By default, cached results are reused and results are stored on item.extractions. Override with:

# Force re-extraction (bypass cache)
doors = await extractor.extract(
    doc, schema=DoorSpec, element_type="Door", force_reextract=True,
)

# Don't store results on items (return only)
doors = await extractor.extract(
    doc, schema=DoorSpec, element_type="Door", attach=False,
)

Synchronous API

doors = extractor.extract_sync(doc, schema=DoorSpec, element_type="Door")

Built-in Schemas

pyGAEB includes starter schemas for common element types:

from pygaeb.extractor.builtin_schemas import DoorSpec, WindowSpec, WallSpec, PipeSpec

DoorSpec

Field Type Description
door_type str single, double, sliding
width_mm int \| None Width in mm
height_mm int \| None Height in mm
fire_rating str \| None Fire class (T30, T60, T90)
acoustic_rating_db int \| None Sound insulation in dB
surface_finish str \| None HPL, painted, veneer, etc.
frame_material str \| None Steel, wood, aluminium
glazing bool Has glass panels
material str Primary material

WindowSpec

Field Type Description
window_type str fixed, casement, tilt-turn
width_mm int \| None Width in mm
height_mm int \| None Height in mm
u_value float \| None U-value W/(m2K)
glazing_type str \| None double, triple
frame_material str \| None PVC, aluminium, timber
fire_rating str \| None Fire class if applicable
sound_insulation_db int \| None Sound insulation in dB
opening_direction str \| None left, right, top

WallSpec and PipeSpec

Similar structured schemas for walls (thickness, material, load-bearing, insulation) and pipes (diameter, material, medium, pressure rating).
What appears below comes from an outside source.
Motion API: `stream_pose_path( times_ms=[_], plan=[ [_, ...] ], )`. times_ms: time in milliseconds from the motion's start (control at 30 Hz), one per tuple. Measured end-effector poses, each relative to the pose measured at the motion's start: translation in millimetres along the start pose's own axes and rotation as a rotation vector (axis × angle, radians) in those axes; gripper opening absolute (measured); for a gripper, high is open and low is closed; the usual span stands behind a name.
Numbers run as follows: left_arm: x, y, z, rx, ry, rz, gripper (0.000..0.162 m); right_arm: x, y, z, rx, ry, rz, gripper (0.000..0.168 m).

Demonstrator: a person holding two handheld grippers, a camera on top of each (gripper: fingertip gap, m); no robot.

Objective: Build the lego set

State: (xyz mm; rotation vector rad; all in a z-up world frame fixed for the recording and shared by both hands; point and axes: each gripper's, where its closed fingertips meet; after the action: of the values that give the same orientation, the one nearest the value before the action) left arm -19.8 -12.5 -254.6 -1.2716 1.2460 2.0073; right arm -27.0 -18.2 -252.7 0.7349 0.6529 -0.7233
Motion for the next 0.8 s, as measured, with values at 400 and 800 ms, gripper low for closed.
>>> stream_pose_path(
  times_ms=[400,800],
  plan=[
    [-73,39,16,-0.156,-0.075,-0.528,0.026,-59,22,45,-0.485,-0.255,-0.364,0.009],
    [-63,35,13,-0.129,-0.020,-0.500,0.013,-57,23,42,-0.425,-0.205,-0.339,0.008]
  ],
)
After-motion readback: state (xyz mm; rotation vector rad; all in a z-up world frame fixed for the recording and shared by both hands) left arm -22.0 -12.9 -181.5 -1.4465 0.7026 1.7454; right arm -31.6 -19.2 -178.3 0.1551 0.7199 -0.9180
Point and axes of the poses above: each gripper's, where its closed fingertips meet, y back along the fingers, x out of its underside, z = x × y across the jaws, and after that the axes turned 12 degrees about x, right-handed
See the Extractor Reference for full details.

Custom Schemas

Any Pydantic BaseModel works. Tips for best results:

  1. Use Field(description=...) — the LLM reads field descriptions to understand what to extract
  2. Use None defaults for optional fields — the LLM will leave them as None when not found
  3. Keep schemas focused — 5–15 fields per schema works best
  4. Use German-friendly descriptions — GAEB text is typically in German
class ConcreteSpec(BaseModel):
    """Extracted attributes for concrete work items."""
    strength_class: str = Field("", description="Betongüte, e.g. C25/30, C30/37")
    exposure_class: str | None = Field(None, description="Expositionsklasse, e.g. XC1, XD2")
    thickness_mm: int | None = Field(None, description="Dicke/Stärke in mm")
    reinforcement: bool = Field(False, description="Bewehrung vorhanden")
    formwork: str | None = Field(None, description="Schalungsart")

Extraction Results

Results are stored on the item:

for item, spec in doors:
    # spec is a DoorSpec instance
    print(spec.model_dump())

    # Also stored on the item for later access
    result = item.extractions["DoorSpec"]
    print(result.schema_name)     # "DoorSpec"
    print(result.data)            # dict of extracted values
    print(result.completeness)    # 0.0–1.0 (fraction of non-default fields)
    print(result.cached)          # bool — was this from cache?

Caching

Extraction results are cached the same way as classification. See the Caching Guide for details on in-memory, SQLite, and custom backends.